Commentaries (some of them cheeky or provocative) on economic topics by Ralph Musgrave. This site is dedicated to Abba Lerner. I disagree with several claims made by Lerner, and made by his intellectual descendants, that is advocates of Modern Monetary Theory (MMT). But I regard MMT on balance as being a breath of fresh air for economics.
Wednesday, 4 May 2016
The Pigou effect.
Lars Syll backs the idea advocated by Keynes namely that falling wages and prices in a recession do not raise aggregate demand. Not quite right actually. Falling prices increase the REAL VALUE of money (and the national debt). I.e. those falling prices increase the value of private sector paper assets, which ought to induce the private sector to spend more, and hence alleviate unemployment.
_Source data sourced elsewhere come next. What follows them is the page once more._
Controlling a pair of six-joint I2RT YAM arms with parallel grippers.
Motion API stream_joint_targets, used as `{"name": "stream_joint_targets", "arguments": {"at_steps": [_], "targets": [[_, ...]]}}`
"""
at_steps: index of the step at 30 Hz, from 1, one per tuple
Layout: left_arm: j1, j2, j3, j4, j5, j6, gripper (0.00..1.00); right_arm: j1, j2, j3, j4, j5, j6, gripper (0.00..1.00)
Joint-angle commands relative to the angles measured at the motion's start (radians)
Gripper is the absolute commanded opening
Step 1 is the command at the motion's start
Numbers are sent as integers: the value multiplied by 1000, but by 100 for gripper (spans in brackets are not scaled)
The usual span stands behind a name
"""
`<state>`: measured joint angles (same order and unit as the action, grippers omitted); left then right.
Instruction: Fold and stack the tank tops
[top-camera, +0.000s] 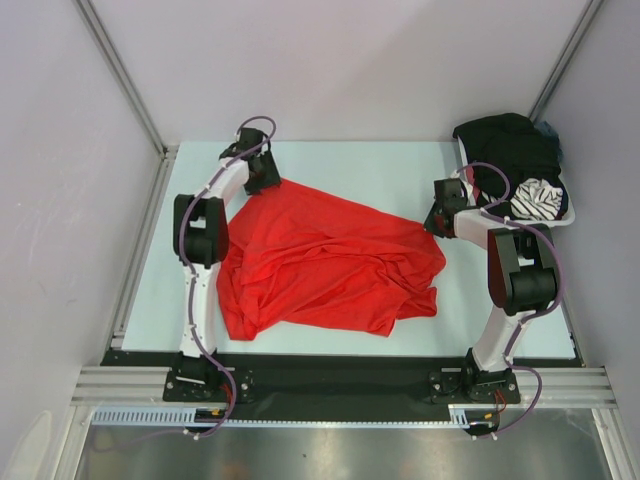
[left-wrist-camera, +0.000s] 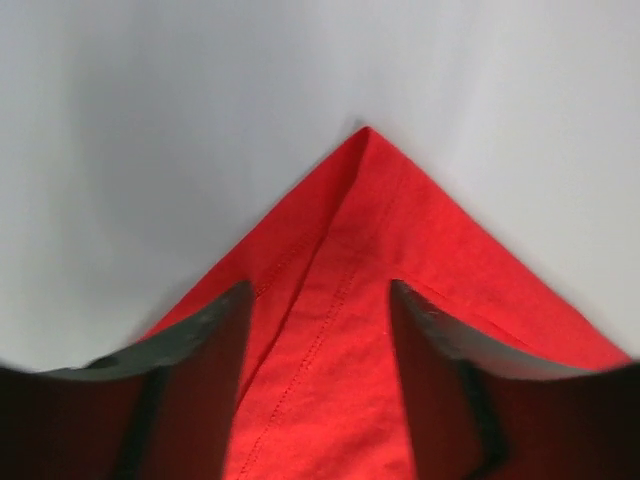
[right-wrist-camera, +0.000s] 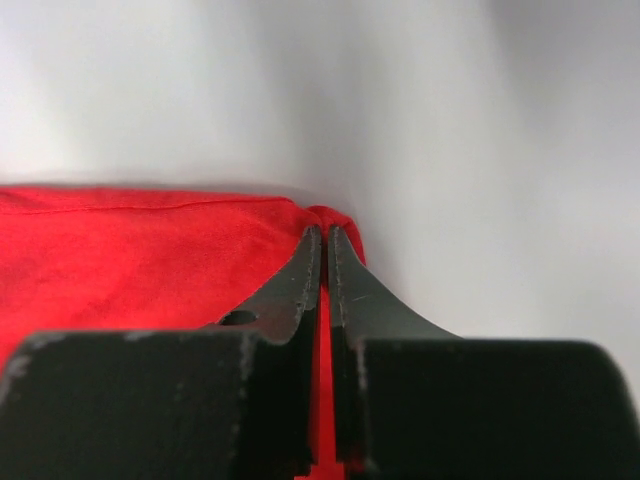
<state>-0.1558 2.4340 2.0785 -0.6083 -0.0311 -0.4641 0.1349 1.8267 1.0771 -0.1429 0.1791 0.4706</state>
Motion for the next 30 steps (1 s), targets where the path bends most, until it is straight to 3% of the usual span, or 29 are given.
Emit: {"name": "stream_joint_targets", "arguments": {"at_steps": [1, 7, 10, 12, 14, 19, 21, 24, 25, 30], "targets": [[1, 28, 90, -7, 2, 16, 57, 9, -43, -2, 35, 16, -3, 0], [-2, 76, 118, -15, 14, 12, 28, 11, -47, -5, 37, 13, -4, 0], [-5, 66, 115, -2, 11, 13, 24, 11, -49, -8, 37, 10, -4, 0], [-5, 66, 120, -4, 14, 10, 25, 11, -47, -9, 37, 5, -4, 0], [-5, 69, 124, -10, 8, 5, 45, 11, -47, -9, 39, 0, -4, 0], [-10, 91, 150, -19, -4, 10, 46, 11, -55, -13, 39, -6, -6, 0], [-19, 109, 175, -33, -13, 19, 39, 11, -55, -14, 42, -9, -6, 0], [-31, 126, 219, -56, -29, 25, 20, 11, -58, -17, 42, -13, -6, 0], [-31, 125, 215, -54, -33, 22, 0, 9, -58, -16, 42, -12, -6, 0], [-34, 64, 158, -16, -55, 31, 0, 9, -67, -19, 40, -9, -9, 0]]}}
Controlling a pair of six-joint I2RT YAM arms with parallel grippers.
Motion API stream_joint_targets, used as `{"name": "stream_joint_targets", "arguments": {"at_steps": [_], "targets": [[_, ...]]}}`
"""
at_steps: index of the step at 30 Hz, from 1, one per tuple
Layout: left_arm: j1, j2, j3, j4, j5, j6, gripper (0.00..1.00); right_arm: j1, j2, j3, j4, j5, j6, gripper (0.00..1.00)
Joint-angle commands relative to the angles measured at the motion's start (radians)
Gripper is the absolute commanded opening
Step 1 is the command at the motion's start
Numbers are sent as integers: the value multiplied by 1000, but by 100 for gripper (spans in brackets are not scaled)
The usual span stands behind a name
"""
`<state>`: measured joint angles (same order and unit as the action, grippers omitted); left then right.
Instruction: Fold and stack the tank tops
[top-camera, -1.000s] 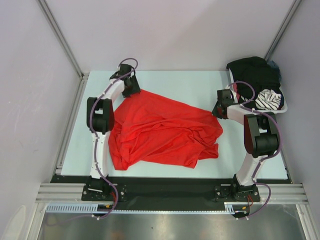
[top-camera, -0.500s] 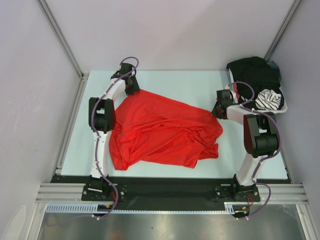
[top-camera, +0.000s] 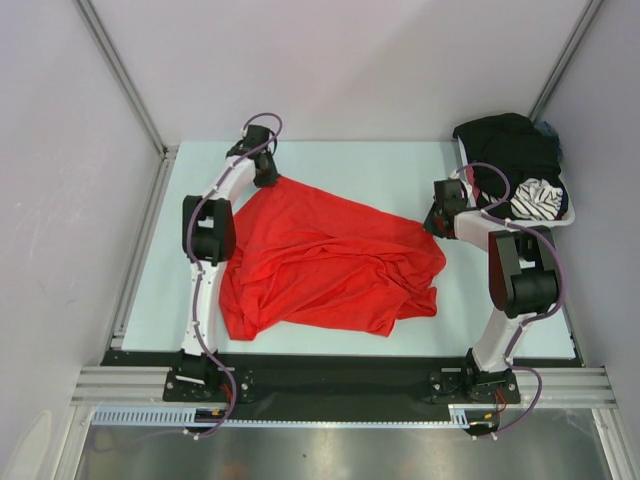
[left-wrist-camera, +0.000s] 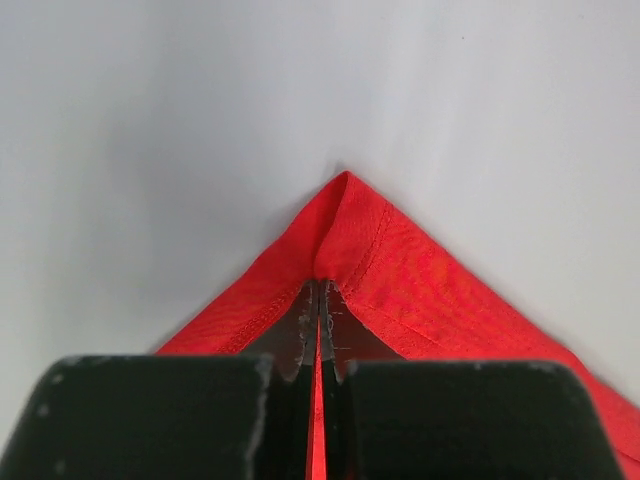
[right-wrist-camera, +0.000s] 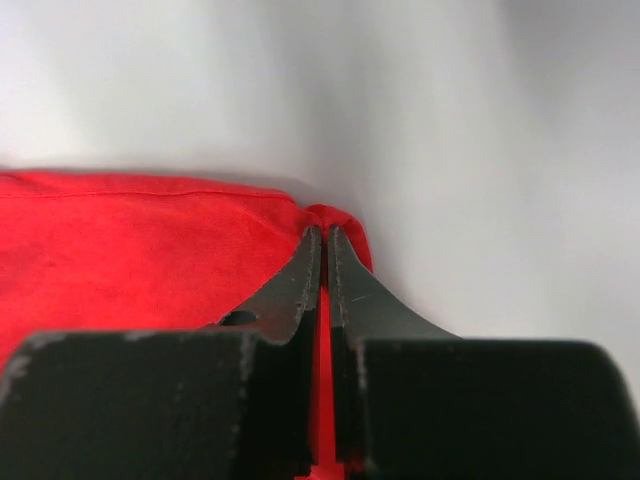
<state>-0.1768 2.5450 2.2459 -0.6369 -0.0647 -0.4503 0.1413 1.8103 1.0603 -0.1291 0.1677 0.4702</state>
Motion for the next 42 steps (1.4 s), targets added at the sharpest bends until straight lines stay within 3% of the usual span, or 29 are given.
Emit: {"name": "stream_joint_targets", "arguments": {"at_steps": [1, 12, 22, 26, 33, 42], "targets": [[-13, -57, -14, 16, -21, 25, 0, 1, -52, -2, 26, 3, -7, 0], [-13, -435, -190, 60, -52, 48, 0, -12, -144, 113, -52, -10, -30, 0], [-6, -566, -200, -46, -84, 51, 0, -25, -207, 237, -83, -53, -54, 0], [26, -621, -215, -78, -14, 25, 0, -34, -242, 286, -92, -77, -59, 0], [62, -852, -290, -67, 25, 7, 0, -49, -327, 409, -92, -192, -94, 0], [68, -1277, -332, -104, 19, -18, 0, -55, -682, 388, -14, -243, -107, 0]]}}
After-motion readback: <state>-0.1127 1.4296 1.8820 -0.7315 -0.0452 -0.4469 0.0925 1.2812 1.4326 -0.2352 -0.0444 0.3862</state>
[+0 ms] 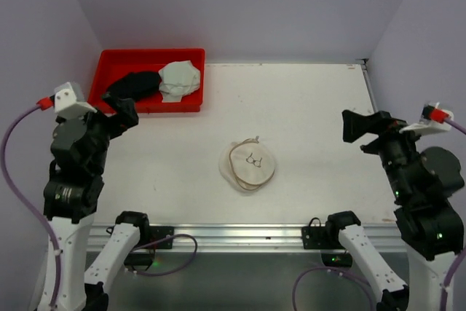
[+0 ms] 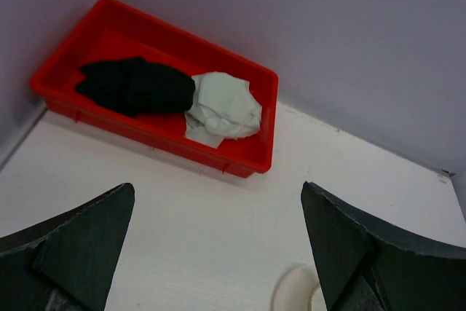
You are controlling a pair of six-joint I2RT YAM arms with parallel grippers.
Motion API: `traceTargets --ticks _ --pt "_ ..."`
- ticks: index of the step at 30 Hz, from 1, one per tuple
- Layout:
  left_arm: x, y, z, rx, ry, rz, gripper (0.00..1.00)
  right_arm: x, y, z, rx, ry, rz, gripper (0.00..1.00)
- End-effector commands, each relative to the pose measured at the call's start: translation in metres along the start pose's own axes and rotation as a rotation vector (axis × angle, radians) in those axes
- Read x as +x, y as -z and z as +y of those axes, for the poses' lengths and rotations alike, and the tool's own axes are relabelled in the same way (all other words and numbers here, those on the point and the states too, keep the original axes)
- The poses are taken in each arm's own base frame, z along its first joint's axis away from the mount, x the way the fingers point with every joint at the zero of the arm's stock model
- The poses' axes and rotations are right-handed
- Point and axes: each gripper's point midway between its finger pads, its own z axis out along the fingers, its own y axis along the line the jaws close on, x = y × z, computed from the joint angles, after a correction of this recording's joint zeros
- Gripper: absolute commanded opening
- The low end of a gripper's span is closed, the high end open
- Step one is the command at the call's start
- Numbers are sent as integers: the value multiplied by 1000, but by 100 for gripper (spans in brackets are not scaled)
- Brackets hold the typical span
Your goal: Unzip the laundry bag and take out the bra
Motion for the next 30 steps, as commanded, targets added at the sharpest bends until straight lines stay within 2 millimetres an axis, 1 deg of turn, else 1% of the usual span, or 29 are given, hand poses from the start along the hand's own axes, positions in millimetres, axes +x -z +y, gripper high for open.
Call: traceTargets --ticks 1,2,3,4,6,7,9,10,12,13,15,16,18,19,22,25,30 --pt "-30 46 23 -66 -123 -100 100 -3 32 -11 12 49 -36 99" --pt "-35 54 23 -59 -132 -118 100 -5 38 -15 24 55 -59 99" --pt "-41 66 24 -51 -126 -151 100 -10 51 -18 17 67 -103 99" --pt "-40 73 26 -51 -127 -147 100 -11 56 -20 22 73 -122 99" --pt "-42 83 30 -57 -116 -167 100 -12 64 -29 49 81 -155 99" --pt "-38 85 33 -62 -119 -160 100 -10 70 -32 49 85 -175 99" --pt "-39 95 39 -72 -95 -184 100 -9 75 -34 40 92 -200 99" --pt "-35 97 41 -72 -90 -176 100 -6 81 -36 32 87 -216 99" --pt "-33 104 44 -68 -63 -191 100 -3 84 -34 8 89 -233 99" --pt "-27 104 47 -73 -64 -180 100 0 87 -35 -2 88 -249 99" --pt "-22 108 54 -86 -49 -190 100 4 87 -37 -6 88 -255 99" --pt "-11 104 57 -89 -56 -165 100 9 84 -38 -5 90 -245 99" --pt "-3 104 59 -79 -43 -151 100 10 86 -38 -14 85 -248 99" --pt "5 102 60 -79 -49 -130 100 12 85 -36 -24 84 -243 99" --pt "12 101 62 -77 -49 -116 100 12 86 -35 -33 87 -248 99" --pt "15 101 63 -78 -54 -106 100 12 86 -33 -46 88 -253 99" --pt "14 102 63 -77 -50 -105 100 13 87 -34 -44 87 -255 99"
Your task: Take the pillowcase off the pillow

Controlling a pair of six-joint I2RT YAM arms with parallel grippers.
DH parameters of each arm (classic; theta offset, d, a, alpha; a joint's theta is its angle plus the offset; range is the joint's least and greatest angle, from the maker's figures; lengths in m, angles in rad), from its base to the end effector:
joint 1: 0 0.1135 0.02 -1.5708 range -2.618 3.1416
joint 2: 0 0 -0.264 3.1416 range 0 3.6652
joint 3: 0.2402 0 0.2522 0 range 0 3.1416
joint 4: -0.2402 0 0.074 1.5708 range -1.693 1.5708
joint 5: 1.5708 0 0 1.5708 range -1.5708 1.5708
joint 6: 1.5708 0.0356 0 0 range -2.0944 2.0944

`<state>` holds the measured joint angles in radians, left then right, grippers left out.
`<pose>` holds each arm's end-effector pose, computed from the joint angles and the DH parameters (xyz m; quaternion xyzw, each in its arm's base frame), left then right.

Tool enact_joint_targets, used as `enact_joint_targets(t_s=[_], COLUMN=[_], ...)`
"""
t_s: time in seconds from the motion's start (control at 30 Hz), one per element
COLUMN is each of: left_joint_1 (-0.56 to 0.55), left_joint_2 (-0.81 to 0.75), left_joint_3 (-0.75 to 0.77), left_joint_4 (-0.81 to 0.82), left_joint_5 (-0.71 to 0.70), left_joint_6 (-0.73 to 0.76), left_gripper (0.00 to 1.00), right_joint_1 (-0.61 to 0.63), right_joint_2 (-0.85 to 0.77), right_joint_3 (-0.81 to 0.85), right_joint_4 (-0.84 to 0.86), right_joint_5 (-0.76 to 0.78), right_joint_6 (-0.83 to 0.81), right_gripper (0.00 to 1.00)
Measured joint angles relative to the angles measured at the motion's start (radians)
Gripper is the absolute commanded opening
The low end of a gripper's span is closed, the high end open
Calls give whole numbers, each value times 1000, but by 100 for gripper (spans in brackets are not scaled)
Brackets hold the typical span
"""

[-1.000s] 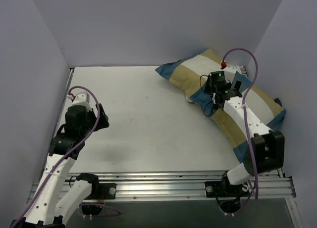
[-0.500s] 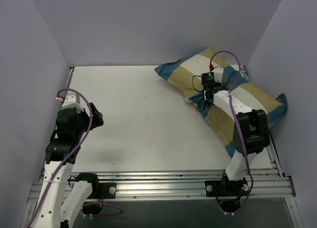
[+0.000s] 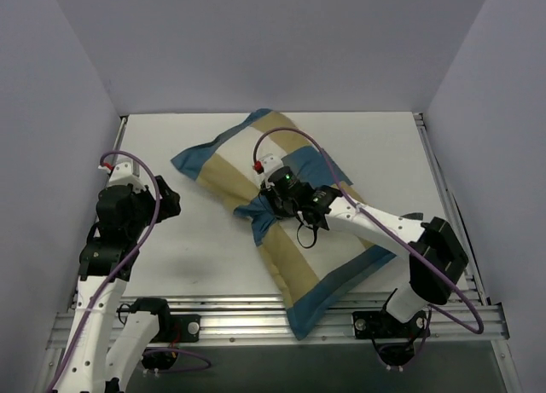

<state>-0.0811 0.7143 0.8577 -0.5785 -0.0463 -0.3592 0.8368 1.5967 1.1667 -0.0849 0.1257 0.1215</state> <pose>0.1534 -0.0108 0.3347 -0.1291 0.8330 -0.0984 0.5290 0.2509 0.2715 0.2760 -0.2722 0.8187 0.1836 0.4712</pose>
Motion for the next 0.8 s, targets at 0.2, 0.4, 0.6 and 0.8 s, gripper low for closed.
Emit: enact_joint_targets(t_s=[0.2,0.4,0.6,0.8], left_joint_1=[0,0,-18,-109], left_joint_2=[11,149,405,723], left_joint_3=[-3,100,294,460], left_joint_4=[11,15,61,115], left_joint_5=[35,82,85,45], left_joint_6=[0,0,-4,-51], left_gripper=[95,95,96,90], right_joint_1=[24,13,19,-4], right_joint_2=[-148,-319,-406,-438], right_joint_3=[-49,-55,-63,-195], right_joint_4=[-84,-188,-305,-330], right_joint_5=[-60,-51,-51,-30], right_joint_6=[2,56,164,284], right_gripper=[62,75,81,88])
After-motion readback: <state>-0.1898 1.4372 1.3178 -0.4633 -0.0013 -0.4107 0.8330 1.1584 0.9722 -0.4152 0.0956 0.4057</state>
That’s known as the “Pigou effect”, after the economist Arthur Pigou.
But against that, there's the "debt deflation" effect. That's the fact that falling prices increases the real value of debts. And since debtors presumably tend to be poor, and since their weekly spending is presumably more sensitive to their net worth than is the case with the better off, the overall effect of the debt deflation effect is probably deflationary. And that effect might or might not wipe out the Pigou effect. Hard to say.
Anyway, that's all very theoretical stuff: i.e. it's not of much relevance to the real world. That is, it's not realistic to rely on the Pigou effect to get us out of recessions.